What the exercise asks: The sole answer should be the number of lines in the material below that hold "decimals".

*** Opening Material for the task ***

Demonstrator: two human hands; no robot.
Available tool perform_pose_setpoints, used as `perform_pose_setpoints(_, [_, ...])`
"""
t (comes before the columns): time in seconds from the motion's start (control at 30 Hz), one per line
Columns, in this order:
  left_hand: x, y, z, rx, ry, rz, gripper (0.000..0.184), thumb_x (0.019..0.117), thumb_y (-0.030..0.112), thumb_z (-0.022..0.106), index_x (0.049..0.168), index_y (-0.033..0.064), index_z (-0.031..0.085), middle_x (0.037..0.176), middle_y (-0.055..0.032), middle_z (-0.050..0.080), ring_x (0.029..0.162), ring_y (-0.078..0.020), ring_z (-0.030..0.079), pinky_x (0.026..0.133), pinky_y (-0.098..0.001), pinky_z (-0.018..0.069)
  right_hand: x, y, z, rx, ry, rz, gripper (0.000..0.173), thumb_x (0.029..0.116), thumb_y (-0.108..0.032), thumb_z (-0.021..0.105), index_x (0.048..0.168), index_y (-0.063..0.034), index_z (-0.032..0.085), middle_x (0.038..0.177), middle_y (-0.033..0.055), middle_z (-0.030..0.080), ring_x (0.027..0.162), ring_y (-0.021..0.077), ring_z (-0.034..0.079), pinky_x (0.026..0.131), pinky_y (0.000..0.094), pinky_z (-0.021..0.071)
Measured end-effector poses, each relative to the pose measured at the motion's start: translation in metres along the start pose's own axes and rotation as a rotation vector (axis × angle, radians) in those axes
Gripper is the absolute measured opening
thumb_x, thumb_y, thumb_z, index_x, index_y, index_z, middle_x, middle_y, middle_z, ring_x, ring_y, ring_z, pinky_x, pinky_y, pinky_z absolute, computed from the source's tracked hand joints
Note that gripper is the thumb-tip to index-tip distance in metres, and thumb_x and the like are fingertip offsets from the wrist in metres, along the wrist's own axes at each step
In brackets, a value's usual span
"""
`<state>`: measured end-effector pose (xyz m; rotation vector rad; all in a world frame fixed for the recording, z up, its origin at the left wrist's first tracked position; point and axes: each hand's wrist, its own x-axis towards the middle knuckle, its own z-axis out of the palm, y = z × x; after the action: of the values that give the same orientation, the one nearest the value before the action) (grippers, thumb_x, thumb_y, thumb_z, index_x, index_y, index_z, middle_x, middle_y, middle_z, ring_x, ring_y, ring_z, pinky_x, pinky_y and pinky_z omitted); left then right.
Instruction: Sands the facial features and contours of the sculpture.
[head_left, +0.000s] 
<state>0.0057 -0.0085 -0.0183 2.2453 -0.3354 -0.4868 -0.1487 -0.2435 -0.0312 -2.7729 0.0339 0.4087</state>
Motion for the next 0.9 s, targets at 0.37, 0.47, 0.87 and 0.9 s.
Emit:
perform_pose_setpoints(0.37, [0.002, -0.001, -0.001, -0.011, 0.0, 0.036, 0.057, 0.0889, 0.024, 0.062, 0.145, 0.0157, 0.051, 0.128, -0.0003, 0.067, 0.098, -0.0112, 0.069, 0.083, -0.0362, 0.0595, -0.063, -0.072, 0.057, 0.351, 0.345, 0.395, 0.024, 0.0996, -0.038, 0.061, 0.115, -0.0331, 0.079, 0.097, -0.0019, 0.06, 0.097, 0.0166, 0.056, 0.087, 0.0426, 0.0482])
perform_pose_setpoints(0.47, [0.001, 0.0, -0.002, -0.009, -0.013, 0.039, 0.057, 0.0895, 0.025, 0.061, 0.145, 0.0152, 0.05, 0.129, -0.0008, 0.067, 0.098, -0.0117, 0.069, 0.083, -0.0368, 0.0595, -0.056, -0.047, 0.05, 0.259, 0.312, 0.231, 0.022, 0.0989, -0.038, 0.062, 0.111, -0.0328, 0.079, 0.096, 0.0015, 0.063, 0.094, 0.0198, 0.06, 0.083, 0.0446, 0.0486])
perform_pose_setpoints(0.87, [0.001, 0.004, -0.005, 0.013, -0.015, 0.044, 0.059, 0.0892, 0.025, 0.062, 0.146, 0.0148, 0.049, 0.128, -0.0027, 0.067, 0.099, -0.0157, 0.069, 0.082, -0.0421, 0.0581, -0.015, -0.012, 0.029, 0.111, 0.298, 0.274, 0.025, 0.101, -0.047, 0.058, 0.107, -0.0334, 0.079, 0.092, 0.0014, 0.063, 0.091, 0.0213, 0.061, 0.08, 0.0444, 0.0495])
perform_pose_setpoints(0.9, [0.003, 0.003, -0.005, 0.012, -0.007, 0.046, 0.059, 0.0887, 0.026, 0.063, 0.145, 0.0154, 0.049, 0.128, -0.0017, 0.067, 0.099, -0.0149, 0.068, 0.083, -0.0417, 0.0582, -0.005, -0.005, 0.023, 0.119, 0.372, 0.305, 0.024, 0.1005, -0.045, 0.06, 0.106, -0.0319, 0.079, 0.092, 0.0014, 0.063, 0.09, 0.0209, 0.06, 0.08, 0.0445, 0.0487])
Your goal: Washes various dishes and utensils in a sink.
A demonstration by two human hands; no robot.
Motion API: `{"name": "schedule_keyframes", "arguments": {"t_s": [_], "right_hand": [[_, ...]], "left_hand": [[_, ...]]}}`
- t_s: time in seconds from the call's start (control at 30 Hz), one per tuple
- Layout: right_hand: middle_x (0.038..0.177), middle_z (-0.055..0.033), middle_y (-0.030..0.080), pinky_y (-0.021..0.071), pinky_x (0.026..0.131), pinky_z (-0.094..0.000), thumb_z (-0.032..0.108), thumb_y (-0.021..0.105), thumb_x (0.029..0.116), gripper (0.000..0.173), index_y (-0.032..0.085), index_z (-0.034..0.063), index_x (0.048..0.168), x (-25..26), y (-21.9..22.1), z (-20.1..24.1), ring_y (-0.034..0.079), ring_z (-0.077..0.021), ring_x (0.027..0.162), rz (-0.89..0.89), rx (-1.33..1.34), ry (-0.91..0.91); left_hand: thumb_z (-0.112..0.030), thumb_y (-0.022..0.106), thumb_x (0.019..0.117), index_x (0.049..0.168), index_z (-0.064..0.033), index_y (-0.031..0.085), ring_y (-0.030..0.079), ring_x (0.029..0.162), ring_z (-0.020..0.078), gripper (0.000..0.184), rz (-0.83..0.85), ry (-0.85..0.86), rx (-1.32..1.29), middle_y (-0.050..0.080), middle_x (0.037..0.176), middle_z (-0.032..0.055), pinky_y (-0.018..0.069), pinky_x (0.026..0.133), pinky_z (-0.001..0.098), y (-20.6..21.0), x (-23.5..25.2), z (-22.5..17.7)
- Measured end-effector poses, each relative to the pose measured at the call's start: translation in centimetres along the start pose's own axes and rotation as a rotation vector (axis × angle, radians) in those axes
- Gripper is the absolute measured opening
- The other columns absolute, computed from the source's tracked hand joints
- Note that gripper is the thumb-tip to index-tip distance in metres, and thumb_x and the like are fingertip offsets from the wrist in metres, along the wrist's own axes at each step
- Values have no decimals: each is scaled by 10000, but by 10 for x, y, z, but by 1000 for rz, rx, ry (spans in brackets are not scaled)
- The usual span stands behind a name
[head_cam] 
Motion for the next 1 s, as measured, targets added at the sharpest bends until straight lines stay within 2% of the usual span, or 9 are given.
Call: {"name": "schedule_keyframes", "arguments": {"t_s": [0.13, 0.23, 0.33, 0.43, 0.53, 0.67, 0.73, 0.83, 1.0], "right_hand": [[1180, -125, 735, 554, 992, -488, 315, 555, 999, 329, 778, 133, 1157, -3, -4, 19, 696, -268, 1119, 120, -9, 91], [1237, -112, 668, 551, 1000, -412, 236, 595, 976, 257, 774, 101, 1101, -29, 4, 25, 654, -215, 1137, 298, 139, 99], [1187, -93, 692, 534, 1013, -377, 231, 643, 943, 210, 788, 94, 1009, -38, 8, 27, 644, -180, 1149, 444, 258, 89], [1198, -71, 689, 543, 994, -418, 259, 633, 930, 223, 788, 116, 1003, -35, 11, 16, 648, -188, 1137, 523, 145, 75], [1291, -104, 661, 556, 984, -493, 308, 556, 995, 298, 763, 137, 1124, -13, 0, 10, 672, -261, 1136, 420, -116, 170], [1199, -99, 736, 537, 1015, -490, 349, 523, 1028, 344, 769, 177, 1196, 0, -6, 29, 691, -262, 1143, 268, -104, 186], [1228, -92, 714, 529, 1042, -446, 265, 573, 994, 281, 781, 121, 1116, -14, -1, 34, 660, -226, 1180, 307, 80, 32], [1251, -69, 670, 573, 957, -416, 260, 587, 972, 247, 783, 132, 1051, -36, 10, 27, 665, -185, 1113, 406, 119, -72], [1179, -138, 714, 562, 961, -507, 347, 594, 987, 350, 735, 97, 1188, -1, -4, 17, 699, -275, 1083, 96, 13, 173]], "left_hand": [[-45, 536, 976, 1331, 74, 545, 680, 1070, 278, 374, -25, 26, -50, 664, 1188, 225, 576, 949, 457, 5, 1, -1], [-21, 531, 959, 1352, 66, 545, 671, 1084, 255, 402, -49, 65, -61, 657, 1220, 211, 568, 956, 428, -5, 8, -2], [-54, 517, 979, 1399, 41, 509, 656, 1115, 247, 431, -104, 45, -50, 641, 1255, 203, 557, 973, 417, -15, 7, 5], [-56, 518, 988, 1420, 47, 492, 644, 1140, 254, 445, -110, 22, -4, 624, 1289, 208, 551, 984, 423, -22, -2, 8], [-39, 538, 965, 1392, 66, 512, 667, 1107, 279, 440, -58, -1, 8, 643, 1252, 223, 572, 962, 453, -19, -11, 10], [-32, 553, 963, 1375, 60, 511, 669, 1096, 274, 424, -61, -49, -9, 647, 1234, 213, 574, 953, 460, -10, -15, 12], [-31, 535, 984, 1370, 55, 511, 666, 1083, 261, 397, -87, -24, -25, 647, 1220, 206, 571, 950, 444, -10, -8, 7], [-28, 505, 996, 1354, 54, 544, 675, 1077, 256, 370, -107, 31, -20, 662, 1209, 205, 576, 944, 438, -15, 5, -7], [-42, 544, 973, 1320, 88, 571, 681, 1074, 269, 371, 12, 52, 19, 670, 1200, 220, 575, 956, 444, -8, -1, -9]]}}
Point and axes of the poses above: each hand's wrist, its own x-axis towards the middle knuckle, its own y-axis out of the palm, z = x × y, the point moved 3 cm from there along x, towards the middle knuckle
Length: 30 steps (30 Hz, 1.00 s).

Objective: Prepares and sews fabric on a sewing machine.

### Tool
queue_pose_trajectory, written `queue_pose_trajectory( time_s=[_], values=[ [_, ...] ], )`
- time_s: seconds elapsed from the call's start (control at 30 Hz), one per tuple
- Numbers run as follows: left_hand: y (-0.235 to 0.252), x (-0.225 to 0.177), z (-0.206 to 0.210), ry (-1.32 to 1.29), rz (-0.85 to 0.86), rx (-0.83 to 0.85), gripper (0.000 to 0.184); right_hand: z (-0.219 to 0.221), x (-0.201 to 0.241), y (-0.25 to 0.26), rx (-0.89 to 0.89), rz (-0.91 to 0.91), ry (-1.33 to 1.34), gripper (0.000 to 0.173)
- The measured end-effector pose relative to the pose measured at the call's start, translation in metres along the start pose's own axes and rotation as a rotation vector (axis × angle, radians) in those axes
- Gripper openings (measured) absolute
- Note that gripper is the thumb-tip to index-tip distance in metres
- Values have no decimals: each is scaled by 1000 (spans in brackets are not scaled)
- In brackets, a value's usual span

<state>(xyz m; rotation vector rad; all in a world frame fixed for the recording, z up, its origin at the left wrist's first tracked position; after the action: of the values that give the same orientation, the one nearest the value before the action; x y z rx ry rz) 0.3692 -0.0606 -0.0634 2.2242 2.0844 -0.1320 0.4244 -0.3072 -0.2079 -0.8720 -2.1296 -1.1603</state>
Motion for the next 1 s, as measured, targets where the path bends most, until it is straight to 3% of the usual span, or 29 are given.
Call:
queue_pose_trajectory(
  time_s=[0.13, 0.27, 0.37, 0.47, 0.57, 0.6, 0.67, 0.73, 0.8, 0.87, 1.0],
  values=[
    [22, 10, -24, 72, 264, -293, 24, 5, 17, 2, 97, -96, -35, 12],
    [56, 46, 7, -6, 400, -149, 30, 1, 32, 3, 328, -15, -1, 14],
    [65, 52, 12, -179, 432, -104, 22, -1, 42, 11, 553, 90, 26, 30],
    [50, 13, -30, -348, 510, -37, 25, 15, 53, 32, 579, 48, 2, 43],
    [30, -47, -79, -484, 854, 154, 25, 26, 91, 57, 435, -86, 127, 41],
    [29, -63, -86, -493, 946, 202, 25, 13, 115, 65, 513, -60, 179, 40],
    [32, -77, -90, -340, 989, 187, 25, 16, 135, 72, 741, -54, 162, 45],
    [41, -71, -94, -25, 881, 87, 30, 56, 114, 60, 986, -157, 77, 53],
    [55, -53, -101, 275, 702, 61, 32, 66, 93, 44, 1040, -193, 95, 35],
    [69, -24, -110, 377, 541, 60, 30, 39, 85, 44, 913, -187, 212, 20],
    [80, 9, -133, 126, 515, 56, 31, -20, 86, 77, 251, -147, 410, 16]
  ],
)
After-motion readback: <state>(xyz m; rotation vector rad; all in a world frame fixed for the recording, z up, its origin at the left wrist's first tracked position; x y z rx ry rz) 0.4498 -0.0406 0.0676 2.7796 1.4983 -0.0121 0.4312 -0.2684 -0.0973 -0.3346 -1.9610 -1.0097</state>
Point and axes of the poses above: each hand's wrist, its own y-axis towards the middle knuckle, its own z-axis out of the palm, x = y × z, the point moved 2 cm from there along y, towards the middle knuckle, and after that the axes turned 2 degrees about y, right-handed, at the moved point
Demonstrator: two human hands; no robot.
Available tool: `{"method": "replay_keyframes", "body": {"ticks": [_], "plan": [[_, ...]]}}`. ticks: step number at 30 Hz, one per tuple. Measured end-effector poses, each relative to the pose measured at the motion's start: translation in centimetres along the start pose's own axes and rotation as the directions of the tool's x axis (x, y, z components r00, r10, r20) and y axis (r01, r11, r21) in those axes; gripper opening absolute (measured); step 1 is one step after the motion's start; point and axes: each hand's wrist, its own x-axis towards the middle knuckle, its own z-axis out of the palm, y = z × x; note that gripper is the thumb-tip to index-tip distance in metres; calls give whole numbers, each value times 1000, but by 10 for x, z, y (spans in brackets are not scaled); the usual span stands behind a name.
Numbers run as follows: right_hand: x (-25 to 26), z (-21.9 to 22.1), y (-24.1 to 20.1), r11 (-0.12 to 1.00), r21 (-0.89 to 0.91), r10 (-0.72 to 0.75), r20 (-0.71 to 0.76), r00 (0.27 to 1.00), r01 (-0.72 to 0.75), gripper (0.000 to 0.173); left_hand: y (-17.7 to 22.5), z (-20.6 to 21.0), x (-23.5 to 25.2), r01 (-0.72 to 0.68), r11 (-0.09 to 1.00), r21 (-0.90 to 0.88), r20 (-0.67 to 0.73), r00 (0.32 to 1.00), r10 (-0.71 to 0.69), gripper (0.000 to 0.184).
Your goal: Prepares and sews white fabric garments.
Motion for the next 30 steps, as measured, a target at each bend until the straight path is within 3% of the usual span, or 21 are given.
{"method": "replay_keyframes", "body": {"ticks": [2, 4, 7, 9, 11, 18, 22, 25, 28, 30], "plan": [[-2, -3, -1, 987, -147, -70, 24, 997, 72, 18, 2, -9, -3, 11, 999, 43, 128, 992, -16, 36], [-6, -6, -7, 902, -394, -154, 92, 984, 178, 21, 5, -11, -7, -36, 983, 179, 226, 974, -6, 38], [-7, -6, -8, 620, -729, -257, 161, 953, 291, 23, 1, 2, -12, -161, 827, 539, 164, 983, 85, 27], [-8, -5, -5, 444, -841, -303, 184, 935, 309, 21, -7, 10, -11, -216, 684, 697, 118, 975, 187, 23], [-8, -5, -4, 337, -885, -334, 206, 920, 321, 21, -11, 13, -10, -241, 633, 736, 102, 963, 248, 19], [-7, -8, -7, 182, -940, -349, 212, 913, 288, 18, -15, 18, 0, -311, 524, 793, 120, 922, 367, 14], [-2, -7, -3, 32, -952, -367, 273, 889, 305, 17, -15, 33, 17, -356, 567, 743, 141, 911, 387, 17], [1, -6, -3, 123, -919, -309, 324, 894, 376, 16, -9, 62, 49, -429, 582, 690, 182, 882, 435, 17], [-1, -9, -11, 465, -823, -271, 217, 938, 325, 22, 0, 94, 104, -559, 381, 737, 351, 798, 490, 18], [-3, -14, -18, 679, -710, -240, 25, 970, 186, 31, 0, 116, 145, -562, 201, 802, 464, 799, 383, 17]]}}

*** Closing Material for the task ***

Expected answer: 2